DATA SECTION >>

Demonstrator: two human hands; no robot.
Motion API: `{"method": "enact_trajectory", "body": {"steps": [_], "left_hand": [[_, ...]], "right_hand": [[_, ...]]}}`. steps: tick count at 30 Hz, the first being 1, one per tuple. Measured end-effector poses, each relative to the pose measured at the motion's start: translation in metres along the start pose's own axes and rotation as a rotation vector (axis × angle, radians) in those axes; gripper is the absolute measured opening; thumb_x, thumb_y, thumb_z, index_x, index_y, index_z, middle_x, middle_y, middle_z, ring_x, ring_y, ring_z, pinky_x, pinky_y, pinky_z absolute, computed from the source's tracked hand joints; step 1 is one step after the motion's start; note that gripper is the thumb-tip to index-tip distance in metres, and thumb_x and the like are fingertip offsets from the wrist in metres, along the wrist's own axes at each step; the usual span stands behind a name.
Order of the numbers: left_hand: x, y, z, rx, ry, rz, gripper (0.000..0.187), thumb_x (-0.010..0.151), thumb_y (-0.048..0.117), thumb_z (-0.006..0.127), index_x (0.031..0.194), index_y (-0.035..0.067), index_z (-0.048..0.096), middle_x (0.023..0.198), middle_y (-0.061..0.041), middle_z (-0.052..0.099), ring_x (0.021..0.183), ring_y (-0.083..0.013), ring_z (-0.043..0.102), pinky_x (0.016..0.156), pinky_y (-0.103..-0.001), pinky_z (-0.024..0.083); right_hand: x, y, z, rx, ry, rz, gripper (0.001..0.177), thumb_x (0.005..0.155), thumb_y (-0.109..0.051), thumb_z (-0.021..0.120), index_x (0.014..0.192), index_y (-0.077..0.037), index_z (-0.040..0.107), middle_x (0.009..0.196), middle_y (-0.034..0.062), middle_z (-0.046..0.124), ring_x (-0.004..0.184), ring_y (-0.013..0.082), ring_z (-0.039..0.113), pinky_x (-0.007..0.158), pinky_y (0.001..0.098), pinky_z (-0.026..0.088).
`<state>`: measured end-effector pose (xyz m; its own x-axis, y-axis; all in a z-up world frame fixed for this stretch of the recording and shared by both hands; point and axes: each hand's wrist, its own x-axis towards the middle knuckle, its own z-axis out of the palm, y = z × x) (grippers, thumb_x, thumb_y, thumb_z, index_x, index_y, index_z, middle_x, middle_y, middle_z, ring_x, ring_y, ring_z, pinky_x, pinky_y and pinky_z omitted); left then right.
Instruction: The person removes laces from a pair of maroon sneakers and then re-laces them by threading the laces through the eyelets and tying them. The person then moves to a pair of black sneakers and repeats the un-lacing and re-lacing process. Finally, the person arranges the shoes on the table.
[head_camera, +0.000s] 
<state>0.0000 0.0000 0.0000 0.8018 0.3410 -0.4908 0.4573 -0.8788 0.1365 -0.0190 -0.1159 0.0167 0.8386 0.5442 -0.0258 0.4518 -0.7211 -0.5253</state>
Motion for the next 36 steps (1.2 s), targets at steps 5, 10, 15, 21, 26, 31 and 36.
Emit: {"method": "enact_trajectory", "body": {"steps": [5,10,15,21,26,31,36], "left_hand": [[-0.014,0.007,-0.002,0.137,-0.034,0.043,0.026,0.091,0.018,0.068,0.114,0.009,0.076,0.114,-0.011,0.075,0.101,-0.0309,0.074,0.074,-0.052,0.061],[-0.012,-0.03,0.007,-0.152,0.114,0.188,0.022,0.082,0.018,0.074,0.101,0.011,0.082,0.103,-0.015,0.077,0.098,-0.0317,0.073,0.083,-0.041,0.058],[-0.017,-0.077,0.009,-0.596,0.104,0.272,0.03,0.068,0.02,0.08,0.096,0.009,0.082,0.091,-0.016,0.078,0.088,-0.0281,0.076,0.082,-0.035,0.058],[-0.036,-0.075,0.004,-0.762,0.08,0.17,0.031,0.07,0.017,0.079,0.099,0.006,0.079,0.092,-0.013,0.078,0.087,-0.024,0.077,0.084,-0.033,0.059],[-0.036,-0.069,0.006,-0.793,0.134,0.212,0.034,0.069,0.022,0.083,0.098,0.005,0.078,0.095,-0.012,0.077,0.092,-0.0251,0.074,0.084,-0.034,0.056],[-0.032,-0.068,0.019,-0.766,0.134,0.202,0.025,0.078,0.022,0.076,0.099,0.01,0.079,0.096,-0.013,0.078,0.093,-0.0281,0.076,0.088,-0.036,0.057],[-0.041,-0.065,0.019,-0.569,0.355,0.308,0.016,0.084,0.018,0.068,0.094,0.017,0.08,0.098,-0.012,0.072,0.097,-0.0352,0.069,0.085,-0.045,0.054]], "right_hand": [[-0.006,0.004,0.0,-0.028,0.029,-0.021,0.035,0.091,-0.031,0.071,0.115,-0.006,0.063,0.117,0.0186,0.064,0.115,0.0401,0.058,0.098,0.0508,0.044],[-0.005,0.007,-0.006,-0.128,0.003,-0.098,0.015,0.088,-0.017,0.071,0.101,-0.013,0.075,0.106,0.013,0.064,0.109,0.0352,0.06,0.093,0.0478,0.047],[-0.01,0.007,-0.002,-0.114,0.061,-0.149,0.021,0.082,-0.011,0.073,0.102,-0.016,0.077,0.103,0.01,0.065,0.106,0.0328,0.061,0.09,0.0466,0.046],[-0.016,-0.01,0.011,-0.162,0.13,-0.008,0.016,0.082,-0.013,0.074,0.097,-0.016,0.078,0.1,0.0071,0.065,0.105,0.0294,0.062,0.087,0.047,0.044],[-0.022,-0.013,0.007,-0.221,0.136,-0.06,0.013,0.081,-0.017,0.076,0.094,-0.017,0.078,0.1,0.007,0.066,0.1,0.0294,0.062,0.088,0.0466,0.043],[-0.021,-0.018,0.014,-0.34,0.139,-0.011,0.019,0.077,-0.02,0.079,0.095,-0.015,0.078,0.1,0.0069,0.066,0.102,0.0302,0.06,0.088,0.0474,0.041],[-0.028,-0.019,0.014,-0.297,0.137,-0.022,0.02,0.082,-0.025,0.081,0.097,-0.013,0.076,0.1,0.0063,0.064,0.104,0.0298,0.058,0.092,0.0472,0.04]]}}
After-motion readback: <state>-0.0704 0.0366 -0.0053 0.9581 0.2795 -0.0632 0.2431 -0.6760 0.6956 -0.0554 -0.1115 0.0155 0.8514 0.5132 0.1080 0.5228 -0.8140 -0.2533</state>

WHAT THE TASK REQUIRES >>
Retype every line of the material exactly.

EXERCISE OUTPUT >>
Demonstrator: two human hands; no robot.
Motion API: `{"method": "enact_trajectory", "body": {"steps": [_], "left_hand": [[_, ...]], "right_hand": [[_, ...]]}}`. steps: tick count at 30 Hz, the first being 1, one per tuple. Measured end-effector poses, each relative to the pose measured at the motion's start: translation in metres along the start pose's own axes and rotation as a rotation vector (axis × angle, radians) in those axes; gripper is the absolute measured opening; thumb_x, thumb_y, thumb_z, index_x, index_y, index_z, middle_x, middle_y, middle_z, ring_x, ring_y, ring_z, pinky_x, pinky_y, pinky_z absolute, computed from the source's tracked hand joints; step 1 is one step after the motion's start; note that gripper is the thumb-tip to index-tip distance in metres, and thumb_x and the like are fingertip offsets from the wrist in metres, along the wrist's own axes at each step; the usual span stands behind a name.
Order of the numbers: left_hand: x, y, z, rx, ry, rz, gripper (0.000..0.187), thumb_x (-0.010..0.151), thumb_y (-0.048..0.117), thumb_z (-0.006..0.127), index_x (0.031..0.194), index_y (-0.035..0.067), index_z (-0.048..0.096), middle_x (0.023..0.198), middle_y (-0.061..0.041), middle_z (-0.052..0.099), ring_x (0.021..0.183), ring_y (-0.083..0.013), ring_z (-0.043..0.102), pinky_x (0.016..0.156), pinky_y (-0.103..-0.001), pinky_z (-0.024..0.083); right_hand: x, y, z, rx, ry, rz, gripper (0.001..0.177), thumb_x (0.005..0.155), thumb_y (-0.109..0.051), thumb_z (-0.021..0.120), index_x (0.014..0.192), index_y (-0.077..0.037), index_z (-0.040..0.107), middle_x (0.009..0.196), middle_y (-0.034..0.062), middle_z (-0.046..0.124), ring_x (-0.004..0.184), ring_y (-0.013..0.082), ring_z (-0.039..0.113), pinky_x (-0.007..0.158), pinky_y (0.001..0.098), pinky_z (-0.026..0.088).
`<state>`: measured end-effector pose (xyz m; its own x-axis, y-axis; all in a z-up world frame fixed for this stretch of the recording and shared by both hands; point and axes: each hand's wrist, its own x-axis towards the middle knuckle, its own z-axis out of the palm, y = z × x) (grippers, thumb_x, thumb_y, thumb_z, index_x, index_y, index_z, middle_x, middle_y, middle_z, ring_x, ring_y, ring_z, pinky_x, pinky_y and pinky_z omitted); left then right.
Instruction: The person removes laces from a pair of maroon sneakers and then re-laces them by threading the laces through the eyelets and tying them. The person then moves to a pair of black sneakers and repeats the un-lacing and re-lacing process. Finally, the person arranges the shoes on the table.
[head_camera, +0.000s] 
<state>0.0000 0.0000 0.0000 0.8018 0.3410 -0.4908 0.4573 -0.8788 0.1365 -0.0190 -0.1159 0.0167 0.8386 0.5442 -0.0258 0.4518 -0.7211 -0.5253</state>
Motion for the next 36 steps (1.2 s), targets at steps 5, 10, 15, 21, 26, 31 and 36.
Emit: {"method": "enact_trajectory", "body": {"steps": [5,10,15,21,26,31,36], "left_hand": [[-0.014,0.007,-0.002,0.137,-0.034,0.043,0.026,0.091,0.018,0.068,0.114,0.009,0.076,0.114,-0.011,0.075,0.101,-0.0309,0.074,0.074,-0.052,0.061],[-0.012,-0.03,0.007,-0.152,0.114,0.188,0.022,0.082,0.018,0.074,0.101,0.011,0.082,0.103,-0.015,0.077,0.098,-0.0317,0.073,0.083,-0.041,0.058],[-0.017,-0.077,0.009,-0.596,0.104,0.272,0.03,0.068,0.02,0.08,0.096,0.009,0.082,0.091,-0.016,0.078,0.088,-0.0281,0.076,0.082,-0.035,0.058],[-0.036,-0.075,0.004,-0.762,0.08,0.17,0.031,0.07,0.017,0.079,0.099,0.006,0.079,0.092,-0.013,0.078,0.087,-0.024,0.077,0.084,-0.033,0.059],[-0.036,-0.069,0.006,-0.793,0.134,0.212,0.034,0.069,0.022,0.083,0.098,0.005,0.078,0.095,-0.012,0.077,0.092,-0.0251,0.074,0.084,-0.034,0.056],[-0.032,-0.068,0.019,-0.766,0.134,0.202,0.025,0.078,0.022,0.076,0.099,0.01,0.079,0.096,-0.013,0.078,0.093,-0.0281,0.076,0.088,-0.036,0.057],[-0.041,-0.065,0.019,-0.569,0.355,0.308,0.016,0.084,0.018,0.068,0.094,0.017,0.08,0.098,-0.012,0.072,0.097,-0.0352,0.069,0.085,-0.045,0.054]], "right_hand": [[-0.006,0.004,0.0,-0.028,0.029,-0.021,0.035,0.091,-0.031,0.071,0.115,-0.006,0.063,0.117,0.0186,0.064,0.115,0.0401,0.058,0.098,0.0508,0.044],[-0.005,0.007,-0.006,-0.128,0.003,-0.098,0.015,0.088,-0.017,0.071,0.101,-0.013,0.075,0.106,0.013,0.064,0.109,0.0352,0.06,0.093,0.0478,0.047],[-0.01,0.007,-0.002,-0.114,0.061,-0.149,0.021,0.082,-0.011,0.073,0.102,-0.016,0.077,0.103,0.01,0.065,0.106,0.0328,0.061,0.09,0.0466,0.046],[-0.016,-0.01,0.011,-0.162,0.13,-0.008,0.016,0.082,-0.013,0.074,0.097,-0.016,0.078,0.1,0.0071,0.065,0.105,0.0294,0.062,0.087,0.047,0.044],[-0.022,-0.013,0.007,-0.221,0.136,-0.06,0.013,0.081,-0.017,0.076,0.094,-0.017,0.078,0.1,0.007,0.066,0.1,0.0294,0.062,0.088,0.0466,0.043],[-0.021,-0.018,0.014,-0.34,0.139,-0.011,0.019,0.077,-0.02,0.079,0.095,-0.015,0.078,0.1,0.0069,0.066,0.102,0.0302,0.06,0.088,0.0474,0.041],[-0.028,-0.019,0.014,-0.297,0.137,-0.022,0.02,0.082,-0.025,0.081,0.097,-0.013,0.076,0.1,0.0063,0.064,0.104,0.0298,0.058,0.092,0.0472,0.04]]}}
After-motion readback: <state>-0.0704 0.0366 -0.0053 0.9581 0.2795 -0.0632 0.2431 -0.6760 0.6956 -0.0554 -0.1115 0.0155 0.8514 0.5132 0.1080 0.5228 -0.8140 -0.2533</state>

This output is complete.